# [Requirement]
Find the line holding "Draw the outline of every instance of the mouse." in the entries below. Give it again exactly, along with every line after it up to and including the line holding "Draw the outline of every instance of the desk.".

Dataset items
━━━━━━━━━━━━━━━━━━━━
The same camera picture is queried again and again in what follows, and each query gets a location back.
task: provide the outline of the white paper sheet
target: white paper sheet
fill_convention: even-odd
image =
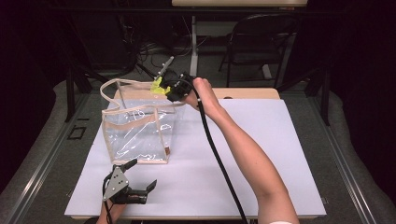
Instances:
[[[287,186],[299,217],[326,215],[288,109],[282,100],[220,100],[234,120],[263,148]],[[130,204],[123,217],[144,219],[239,218],[239,212],[207,142],[200,115],[185,105],[172,139],[168,164],[137,164],[125,172],[132,189],[157,179],[147,204]],[[247,217],[257,216],[255,196],[217,128],[208,125]],[[103,179],[112,165],[102,130],[93,142],[81,177],[65,210],[70,217],[98,216]]]

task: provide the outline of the chair
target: chair
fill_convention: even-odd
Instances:
[[[228,35],[227,51],[219,71],[227,58],[227,87],[230,86],[231,64],[278,64],[274,87],[277,85],[287,40],[296,31],[299,21],[288,14],[251,15],[239,21]]]

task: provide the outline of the wooden edge
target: wooden edge
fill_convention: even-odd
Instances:
[[[279,93],[273,88],[213,88],[219,99],[280,99]],[[165,95],[153,94],[150,91],[124,91],[124,99],[166,99]],[[114,99],[120,99],[117,91]]]
[[[322,216],[298,216],[300,220],[314,219]],[[90,216],[71,216],[76,220],[84,220],[91,218]],[[241,217],[120,217],[119,220],[240,220]],[[257,219],[257,217],[247,216],[247,219]]]
[[[278,0],[172,0],[173,7],[306,7],[306,0],[278,1]]]

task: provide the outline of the chair back
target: chair back
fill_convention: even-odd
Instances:
[[[236,35],[291,35],[299,20],[289,14],[256,14],[239,21],[233,28],[231,41]]]

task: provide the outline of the table leg
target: table leg
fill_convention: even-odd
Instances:
[[[191,67],[190,67],[190,75],[192,77],[197,76],[197,70],[198,70],[198,53],[197,53],[197,31],[196,31],[196,21],[195,21],[195,16],[192,16],[192,22],[191,22],[191,29],[192,29],[192,41],[191,41],[191,47],[192,47],[192,55],[191,55]]]

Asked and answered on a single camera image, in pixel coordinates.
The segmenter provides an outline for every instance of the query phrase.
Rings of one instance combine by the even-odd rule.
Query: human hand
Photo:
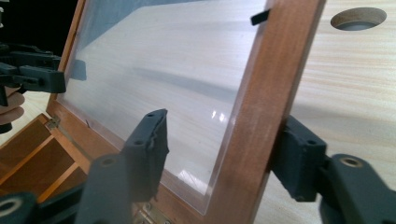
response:
[[[24,103],[24,97],[16,92],[18,89],[6,87],[8,106],[0,105],[0,125],[10,123],[23,115],[24,111],[21,105]]]

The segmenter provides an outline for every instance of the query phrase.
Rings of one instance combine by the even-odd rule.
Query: brown wooden frame
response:
[[[67,69],[86,0],[79,0],[60,69]],[[252,223],[270,171],[271,152],[297,91],[324,0],[276,0],[261,25],[215,165],[219,171],[206,214],[160,186],[153,202],[175,223]],[[48,112],[78,147],[94,159],[116,152],[104,138],[67,111],[53,95]]]

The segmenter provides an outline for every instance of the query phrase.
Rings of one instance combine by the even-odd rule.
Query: hinge
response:
[[[134,224],[174,224],[151,203],[139,203],[134,215]]]
[[[48,130],[52,130],[58,128],[60,122],[61,120],[57,116],[55,116],[52,119],[50,119],[45,125]]]

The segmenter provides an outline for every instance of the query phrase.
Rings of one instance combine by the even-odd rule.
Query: transparent panel
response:
[[[264,6],[263,0],[88,1],[67,93],[58,100],[119,148],[145,114],[166,108],[171,152],[163,183],[204,213],[257,32],[249,19]]]

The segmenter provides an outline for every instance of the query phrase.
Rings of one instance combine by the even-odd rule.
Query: wooden box
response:
[[[44,201],[83,182],[163,106],[171,153],[151,203],[172,223],[253,222],[324,2],[180,2],[78,1],[60,65],[67,92],[1,150],[3,194]]]

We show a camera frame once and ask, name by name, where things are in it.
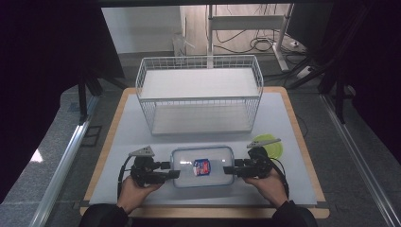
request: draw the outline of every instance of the transparent box
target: transparent box
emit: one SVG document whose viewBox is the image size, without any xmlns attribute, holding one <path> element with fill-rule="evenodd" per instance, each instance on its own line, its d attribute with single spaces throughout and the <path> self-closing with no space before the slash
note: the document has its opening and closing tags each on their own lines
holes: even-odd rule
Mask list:
<svg viewBox="0 0 401 227">
<path fill-rule="evenodd" d="M 207 170 L 195 166 L 199 162 L 210 166 Z M 227 146 L 177 148 L 171 153 L 171 163 L 173 170 L 181 171 L 174 179 L 176 187 L 228 185 L 234 181 L 234 175 L 224 174 L 224 166 L 234 165 L 233 151 Z"/>
<path fill-rule="evenodd" d="M 263 77 L 251 55 L 145 58 L 136 93 L 152 134 L 250 132 Z"/>
</svg>

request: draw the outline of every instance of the hand
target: hand
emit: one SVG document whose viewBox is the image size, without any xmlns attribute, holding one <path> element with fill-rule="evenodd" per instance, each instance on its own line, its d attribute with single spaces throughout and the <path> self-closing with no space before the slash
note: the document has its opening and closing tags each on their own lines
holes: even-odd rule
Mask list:
<svg viewBox="0 0 401 227">
<path fill-rule="evenodd" d="M 127 215 L 129 215 L 134 209 L 142 204 L 151 192 L 159 189 L 161 186 L 162 184 L 160 183 L 140 187 L 131 176 L 128 176 L 123 182 L 117 206 L 122 207 Z"/>
<path fill-rule="evenodd" d="M 244 178 L 244 182 L 255 186 L 259 193 L 276 208 L 288 201 L 283 183 L 280 180 L 280 175 L 278 175 L 274 168 L 267 178 Z"/>
</svg>

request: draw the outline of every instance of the person
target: person
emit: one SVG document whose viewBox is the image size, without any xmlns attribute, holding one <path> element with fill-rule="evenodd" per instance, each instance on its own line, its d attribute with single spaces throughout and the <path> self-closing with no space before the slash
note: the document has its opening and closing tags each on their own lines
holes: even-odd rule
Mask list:
<svg viewBox="0 0 401 227">
<path fill-rule="evenodd" d="M 280 176 L 274 169 L 269 177 L 264 179 L 245 178 L 245 183 L 257 188 L 263 198 L 268 200 L 277 209 L 272 220 L 277 227 L 315 227 L 317 222 L 306 208 L 298 207 L 293 201 L 289 201 L 285 188 L 280 181 Z M 138 208 L 145 198 L 159 189 L 161 184 L 151 184 L 140 187 L 131 176 L 127 177 L 122 186 L 117 205 L 98 204 L 88 208 L 79 224 L 87 226 L 125 226 L 128 215 Z"/>
</svg>

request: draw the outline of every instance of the white wall
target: white wall
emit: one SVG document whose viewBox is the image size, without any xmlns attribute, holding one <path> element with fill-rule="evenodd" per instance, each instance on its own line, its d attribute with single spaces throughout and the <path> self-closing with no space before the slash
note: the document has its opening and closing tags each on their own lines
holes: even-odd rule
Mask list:
<svg viewBox="0 0 401 227">
<path fill-rule="evenodd" d="M 104 8 L 118 54 L 172 51 L 174 33 L 182 32 L 180 7 Z"/>
</svg>

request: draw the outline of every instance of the wire basket
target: wire basket
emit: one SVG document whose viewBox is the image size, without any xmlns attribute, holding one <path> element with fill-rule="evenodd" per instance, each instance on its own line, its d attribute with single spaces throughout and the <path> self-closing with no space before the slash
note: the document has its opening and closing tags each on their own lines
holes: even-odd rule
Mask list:
<svg viewBox="0 0 401 227">
<path fill-rule="evenodd" d="M 152 134 L 250 132 L 263 77 L 250 55 L 145 58 L 136 93 Z"/>
</svg>

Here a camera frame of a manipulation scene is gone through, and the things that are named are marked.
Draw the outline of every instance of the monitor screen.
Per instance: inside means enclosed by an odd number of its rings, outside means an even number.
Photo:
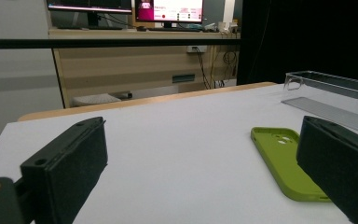
[[[48,0],[48,10],[131,14],[131,0]]]
[[[202,23],[203,0],[135,0],[135,19],[165,23]]]

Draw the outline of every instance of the black horizontal bar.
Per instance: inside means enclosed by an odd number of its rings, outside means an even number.
[[[240,45],[241,39],[0,39],[0,49]]]

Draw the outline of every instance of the keyboard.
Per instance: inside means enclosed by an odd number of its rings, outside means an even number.
[[[58,25],[57,29],[60,30],[122,30],[121,27],[115,27],[115,26],[87,26],[87,27],[81,27],[81,26],[73,26],[73,25]]]
[[[149,31],[166,31],[166,32],[200,32],[198,29],[191,29],[191,28],[164,28],[164,27],[156,27],[156,28],[147,28]]]

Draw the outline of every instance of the mouse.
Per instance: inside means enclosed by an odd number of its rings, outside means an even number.
[[[146,28],[145,26],[137,26],[137,27],[136,27],[136,30],[137,30],[137,31],[146,31],[147,28]]]

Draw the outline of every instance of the desk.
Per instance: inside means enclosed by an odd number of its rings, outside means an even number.
[[[236,39],[240,35],[192,32],[136,32],[49,30],[50,39]],[[66,108],[76,96],[135,91],[171,85],[199,84],[203,77],[197,53],[186,53],[187,46],[54,49],[62,99]],[[204,75],[210,83],[236,77],[236,46],[209,46],[202,53]],[[224,55],[230,60],[225,63]],[[186,82],[173,77],[194,76]]]
[[[0,176],[74,123],[106,119],[109,162],[75,223],[350,223],[333,203],[285,197],[250,139],[255,126],[300,131],[308,113],[282,85],[9,123]]]

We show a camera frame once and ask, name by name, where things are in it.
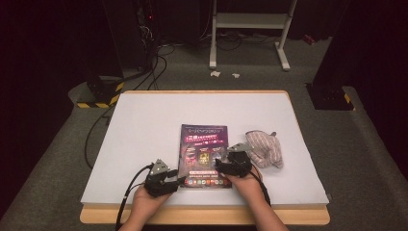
━━━━━━━━━━━━━━━━━━━━
# [Answer space]
Draw the outline of every instance of the mouse.
Per instance: inside means enclosed by an odd number of its rings, outside means an even number.
[[[146,28],[145,26],[137,26],[137,27],[136,27],[136,30],[137,30],[137,31],[146,31],[147,28]]]

Draw the outline of every instance of the desk.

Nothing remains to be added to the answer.